Page MenuHomePhabricator

Migrate etcd::tlsproxy Nginx certs and etcd itself to PKI
Open, Needs TriagePublic

Description

The etcd-v3.[eqiad|codfw].wmnet certs used by Nginx on the conf* hosts are currently using a certificate signed by the old Puppet 5 CA using the sslcert::certificate() define and cergen. They need to be moved to the PKI before the conf servers can be migrated to Puppet 7.

profile::etcd::v3 needs to switch to PKI certs as well, there's a Hiera flag use_pki_certs to that effect (already in use by the other etcd clusters we run).

Event Timeline

When we make the change, it will require a restart of etcd on the nodes.

We will need to perform the change and then issue a restart of all pybals connected to the specific server, and when we're done, also restart all confd instances.

After doing the first server, I'd keep an eye on errors from mediawiki as well.

To be clear: this isn't a small change with limited impact, it should be done outside of change freeze periods.

MoritzMuehlenhoff renamed this task from Migrate etcd::tlsproxy Nginx certs to PKI to Migrate etcd::tlsproxy Nginx certs and etcd itself to PKI.Nov 30 2023, 2:09 PM
Scott_French subscribed.

My initial plan was to move etcd to PKI as part of the v3 API migration (T350565), which is also likely to do away with the TLS proxy.

However, the ETA for that is likely measured in "months from now" so I can explore this earlier if needed.

Took a closer look at this today: This should be trivial in the case where we turn up the new v3-API-only etcd cluster using PKI from day 1.

Naively, my main concern would be support for runtime cert reload (for rotation w/o node restarts), but that's been supported since v3.2 [0] (we're on v3.3.25, as are the etcd clusters that support various k8s deployments, which are already on PKI, so no surprise there).

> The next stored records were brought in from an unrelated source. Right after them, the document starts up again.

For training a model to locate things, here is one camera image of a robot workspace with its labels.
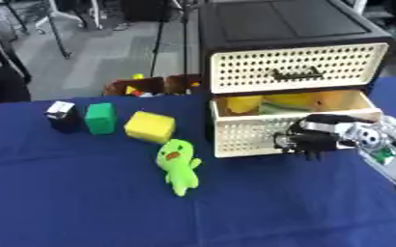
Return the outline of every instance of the drawer handle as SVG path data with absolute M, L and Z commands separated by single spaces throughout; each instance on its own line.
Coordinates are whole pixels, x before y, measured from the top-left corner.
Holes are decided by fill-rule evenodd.
M 323 78 L 323 74 L 320 73 L 315 67 L 311 67 L 309 71 L 304 73 L 281 73 L 279 69 L 274 69 L 273 78 L 277 81 L 292 80 L 292 79 Z

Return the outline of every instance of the white drawer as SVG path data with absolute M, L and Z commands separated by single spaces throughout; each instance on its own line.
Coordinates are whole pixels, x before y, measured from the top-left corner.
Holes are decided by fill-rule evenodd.
M 211 100 L 214 123 L 214 154 L 216 157 L 234 157 L 260 154 L 275 154 L 273 134 L 285 131 L 297 120 L 311 113 L 349 115 L 377 121 L 382 111 L 361 91 L 328 91 L 306 93 L 312 112 L 286 112 L 260 115 L 258 111 L 237 115 L 227 108 L 226 97 Z

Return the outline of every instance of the open drawer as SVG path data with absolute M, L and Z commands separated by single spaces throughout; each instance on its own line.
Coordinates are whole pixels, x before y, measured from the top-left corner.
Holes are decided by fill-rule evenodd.
M 377 121 L 382 115 L 367 96 L 356 90 L 215 97 L 211 109 L 216 157 L 280 153 L 273 148 L 273 134 L 285 131 L 312 113 L 349 115 L 370 121 Z

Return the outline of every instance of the drawer unit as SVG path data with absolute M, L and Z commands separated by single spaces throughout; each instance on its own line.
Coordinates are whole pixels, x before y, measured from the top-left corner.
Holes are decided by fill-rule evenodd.
M 340 1 L 211 3 L 199 19 L 211 98 L 206 127 L 217 157 L 280 153 L 273 134 L 311 113 L 380 117 L 363 92 L 373 88 L 393 39 Z M 233 97 L 299 93 L 308 94 L 308 111 L 229 107 Z

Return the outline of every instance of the green cube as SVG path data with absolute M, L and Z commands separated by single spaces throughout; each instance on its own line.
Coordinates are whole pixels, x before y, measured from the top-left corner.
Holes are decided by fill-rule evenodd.
M 85 124 L 94 135 L 111 134 L 115 131 L 117 116 L 111 103 L 92 104 L 85 115 Z

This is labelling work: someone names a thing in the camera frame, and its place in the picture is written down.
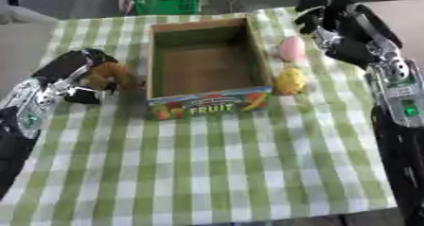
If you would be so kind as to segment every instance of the green crate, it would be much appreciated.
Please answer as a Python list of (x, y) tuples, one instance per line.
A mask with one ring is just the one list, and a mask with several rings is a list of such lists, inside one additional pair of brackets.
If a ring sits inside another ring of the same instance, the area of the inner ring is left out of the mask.
[(199, 0), (133, 0), (138, 15), (188, 15), (199, 13)]

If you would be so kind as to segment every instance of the open box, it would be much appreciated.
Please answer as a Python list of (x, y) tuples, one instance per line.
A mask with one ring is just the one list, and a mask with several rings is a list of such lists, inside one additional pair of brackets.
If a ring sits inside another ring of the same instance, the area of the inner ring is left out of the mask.
[(272, 92), (248, 18), (151, 27), (148, 117), (247, 112)]

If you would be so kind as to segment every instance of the yellow fruit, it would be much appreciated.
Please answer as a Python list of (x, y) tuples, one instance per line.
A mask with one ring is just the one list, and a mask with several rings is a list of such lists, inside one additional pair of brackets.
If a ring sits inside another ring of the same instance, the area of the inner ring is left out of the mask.
[(282, 95), (301, 93), (306, 85), (306, 78), (298, 68), (285, 68), (278, 76), (276, 87)]
[(171, 109), (170, 113), (172, 114), (178, 114), (178, 113), (183, 113), (184, 110), (183, 109)]

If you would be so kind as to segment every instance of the green checkered tablecloth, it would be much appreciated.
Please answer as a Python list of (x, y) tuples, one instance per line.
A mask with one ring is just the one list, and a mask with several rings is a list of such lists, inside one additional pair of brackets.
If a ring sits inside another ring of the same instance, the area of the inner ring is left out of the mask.
[[(297, 35), (292, 9), (252, 13), (274, 75), (276, 46)], [(242, 16), (144, 16), (58, 22), (42, 64), (104, 49), (145, 73), (156, 23)], [(63, 102), (3, 201), (0, 224), (170, 225), (345, 214), (395, 206), (368, 123), (362, 71), (305, 37), (309, 84), (255, 113), (143, 119), (143, 103)]]

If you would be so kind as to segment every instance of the robotic hand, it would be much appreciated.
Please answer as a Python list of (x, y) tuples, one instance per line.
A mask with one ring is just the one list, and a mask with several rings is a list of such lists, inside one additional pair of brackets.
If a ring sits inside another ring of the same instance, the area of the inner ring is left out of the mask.
[(372, 123), (407, 226), (424, 225), (424, 86), (402, 42), (371, 9), (349, 0), (301, 0), (295, 22), (326, 55), (366, 70)]
[[(0, 199), (22, 170), (43, 121), (62, 97), (68, 102), (99, 103), (100, 91), (79, 87), (79, 81), (106, 62), (117, 60), (95, 49), (70, 51), (18, 84), (0, 102)], [(113, 83), (107, 86), (111, 87), (115, 88)]]

The other concern that comes to mind is eventual rotation of the intermediate CA certs, as etcd is known to have issues with non-disruptive reloading of trusted CA bundles to support rotation [1] (relevant to client auth for peer-peer communication in our case).

Looking more closely at what we actually do, this should not be a problem either: in profile::etcd::v3, the trusted CA cert is simply the internal root CA cert, while the client (peer) certs are chained (i.e., including the intermediate).

Open questions:

  • Is there any value in creating a new intermediate, separate from "etcd" used by clusters supporting k8s?
  • Is there any value in creating distinct certs for client vs. peer connections? (analogous to what we have now)

[0] https://etcd.io/docs/v3.3/op-guide/security/#notes-for-tls-authentication

[1] https://github.com/etcd-io/etcd/issues/11555

Is there any value in creating a new intermediate, separate from "etcd" used by clusters supporting k8s?

The main benefit here would be decoupling between rather different use cases.

For example, this would make it easy to have different (default) signing policies (e.g., expiry). Then again, the latter doesn't really require a new intermediate - we could just add a new signing profile.

The other possible benefit is providing a boundary for client auth between etcd peers. Whether that's really meaningful or not given the realities of our environment I'll need to explore a bit more.

Is there any value in creating distinct certs for client vs. peer connections? (analogous to what we have now)

Note: "analogous to what we have now" is referring specifically to the main etcd cluster (i.e., we have clients connect via the nginx TLS proxy, which uses distinct certs). In k8s, it's the same certs.

The main benefit of separating them would again be different signing policies. IMO, that's not something we need from day 1.

In any case, I think at this point the PoR is to migrate to PKI as part of the v3 API migration, possibly using a different intermediate (this decision has no bearing on the timeline, though).